In the very end, good memories of life are what we will left with, not the jewels or riches that, we cant bring when we finally go. Live each moment beautifully. These magical moments create a magnificient life.

KEEP OUT OF DANGER

He who exposes himself/herself to danger will probably finds it. Don’t court danger. Avoid it. As they ay “ an ounce of prevention is better than a pound of cure”



STAND OUT, DON’T FIT IN

If you fit in, because you happen to like each other, then that’s cool. “ in my group of friends, were all individual, how we dress, how we speak,. But we all firt in because we love the unique things about each other.” Be cognizant about your gift, sometimes a teacher/family will tell you what that gift is.
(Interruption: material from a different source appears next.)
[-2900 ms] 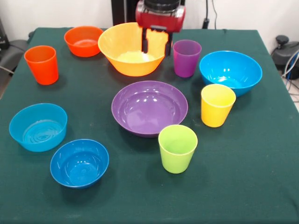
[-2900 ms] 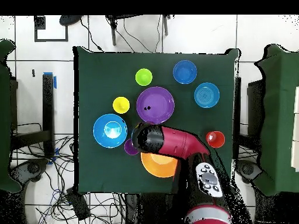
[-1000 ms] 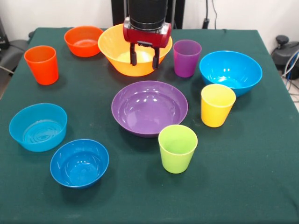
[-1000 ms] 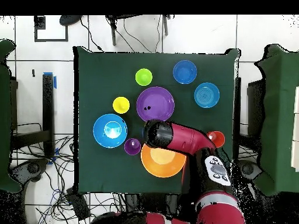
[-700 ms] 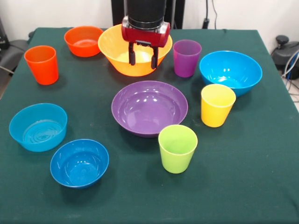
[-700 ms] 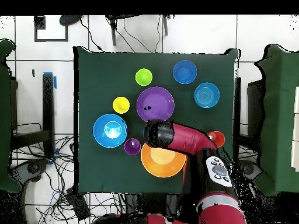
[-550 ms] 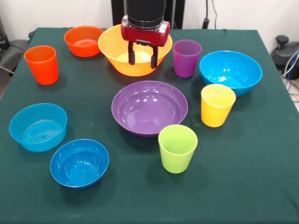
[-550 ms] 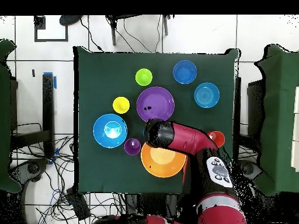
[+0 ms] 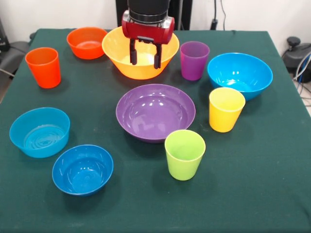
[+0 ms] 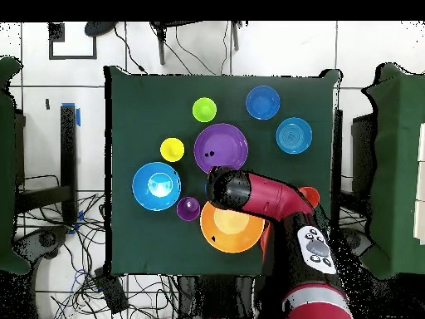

Listen to your heart and realize what that gift might be.

KEEP ON BELIEVING

Belief is the mother of reality. What you believe becomes your truth. Believe in yourself. Believe in the magic of universe. Believe in the power of your dreams. Most of all believe you can do it. So you can have all your hearts desire. Never lose hope. Tomorrow will be another day. That will bring new hope and blessings. Keep faith in the abundance of the universe and the mystery and the perfection of life, hope for nothing but the best.

KEEP YOUR MOUTH SHUT

People talk too much, we language ourselves to or own destruction and defeat. Know when to talk and when to shut up. Oftentimes silence speaks more eloquently than words.

DEALING WITH MOM

You only got one mom, but it’s a two way thing. It cant be one party bending on the other ones. Well, you have to recognized there are going to be arguments, there are days when you say. Ok, this woman was a curse brought to me Satan by himself, but other times you cant live without this woman in your life and your going to need her in your life no matter what happens..love your mom

HOLD OUT ON LOVE

The thrill of finally being in a teenage year might lead you to hook up with the first cutie who will whisper sweet nothings into your ear. Take time to meet as many prospects as you can. Who knows? You might just be waiting for Mr. Right.
Let yourself!. Before you finally fall in love with the right person, you’ve got to get a lot of practice with the few of the wrong ones. Its not a fairy tale- you wanna be with your first boyfriend for the rest of your life but the reality is.. it does’nt always bound to happen.
Girls go into falling in love with a very clear thought that this might be the person I am inlove now and as the rose colored grass fade away, you discover that what their faults are, what you don’t like, and what you cant tolerate. Take those lessons with you and then move on, you also have to learn when to break up with someone.